The ‘official’ problem with the Oven, which was reassembled from a previous broken one, was that under one legitimate interpretation of the law – and remember, these men were lawyers, not just priests – it was ritually impure; under another (Eliezer’s) it was not. Decisions regarding purity, traditionally administ­ered through the Temple in Jerusalem, were in flux after its recent destruction in AD 70. Bear in mind the family relationship involved, and it is clear that Oven had landed in an almost perfectly-formed liminal space in the theocratic arrangements of the time. The Oven of Akhnai could stand for the law itself, a cobbled-together thing of dubious wholesomeness.

God disagrees with all the rabbis but Eliezer, although the voice from heaven in Hebrew is a Bat Kol, a “daughter of a voice”, like an echo. The majority in turn reject His authority, which makes God laugh with joy, even though R. Joshuah’s riposte is a perversion of Exodus XXIII:2, which actually says: “Thou shalt not follow a multitude to do evil.” (We said these men were lawyers. As R. Epstein’s footnote drily remarks, “this is a remarkable assertion of the independence of human reasoning.” Indeed. And akhnai means ‘snake’, by the way.)


DID IT HAPPEN? IS THE WRONG QUESTION
There’s general agreement that the legend signifies the final withdrawal of God from the world, and His delight that his child­ren have matured enough to insist on making their own decis­ions through argument – R. Joshuah’s rebuke to the tumbling walls of the Beit Midrash is literally translated as “when scholars are besting one another” – and logic. Where does that leave R. Eliezer’s miracles? Cutting no ice with most Jewish jurists, evidently.

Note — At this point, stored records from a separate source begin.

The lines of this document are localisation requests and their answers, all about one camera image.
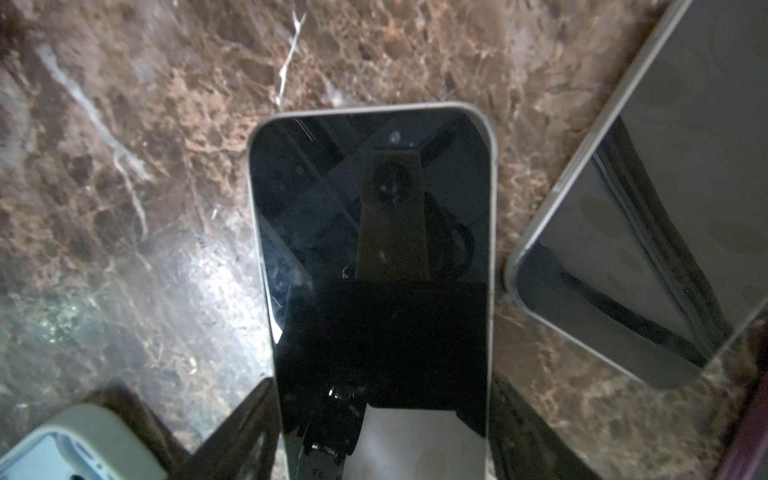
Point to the light blue case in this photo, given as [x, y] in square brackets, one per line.
[85, 441]

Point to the black phone grey edge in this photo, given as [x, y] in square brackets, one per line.
[651, 249]

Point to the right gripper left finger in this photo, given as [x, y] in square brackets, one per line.
[245, 444]

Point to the black phone purple edge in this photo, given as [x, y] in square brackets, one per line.
[746, 458]

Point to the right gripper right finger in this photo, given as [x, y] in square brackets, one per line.
[522, 444]

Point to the black phone silver edge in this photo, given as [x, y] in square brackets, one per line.
[376, 233]

Bear in mind Eliezer resorted to miracles only after presenting every imaginable legal argument (“every argument in the world” in some versions). They are a manifestation of God’s approval, although the walls of the schoolhouse are strangely conscious of what’s going on and respect both points of view. Yet in the end even God accepts defeat in this dispute, and with pleasure and grace. Whether He accepts the invalidity of miracles per se is open to question, but the thrust of the tale is surely that He concedes that miracles do not an argument make, let alone a proof.

If one accepts the lesson of Akhnai, then, it’s irrelevant to ask if miracles ‘really’ occur or not. For whether they are secular, profane, or divine, they prove nothing in themselves. Certainly not the existence of God or the ability of frogs to travel through time. We believe Charles Fort would be entertained by this point of view.




Note
1 This is R. Dr Isaac Epstein’s translation; the punctuation has been slightly amended and the passage paragraphed. The vast Soncino Press edition of the Talmud is now, heaven be blessed, online. Start at come-and-hear.com. The story of the Oven of Akhnai is probably the most famous of Talmudic stories, but perhaps not famous enough in some quart­ers. There is a magnificent treatment, placing the tale in its ancient and modern legal contexts – the implications are not always comforting – and its theological one, by Prof. Daniel Greenwood, at people.hofstra.edu. There were several sequels to this story, outside our scope here, which deepen its meaning and ambiguity: see Prof. Greenwood’s article for illumination.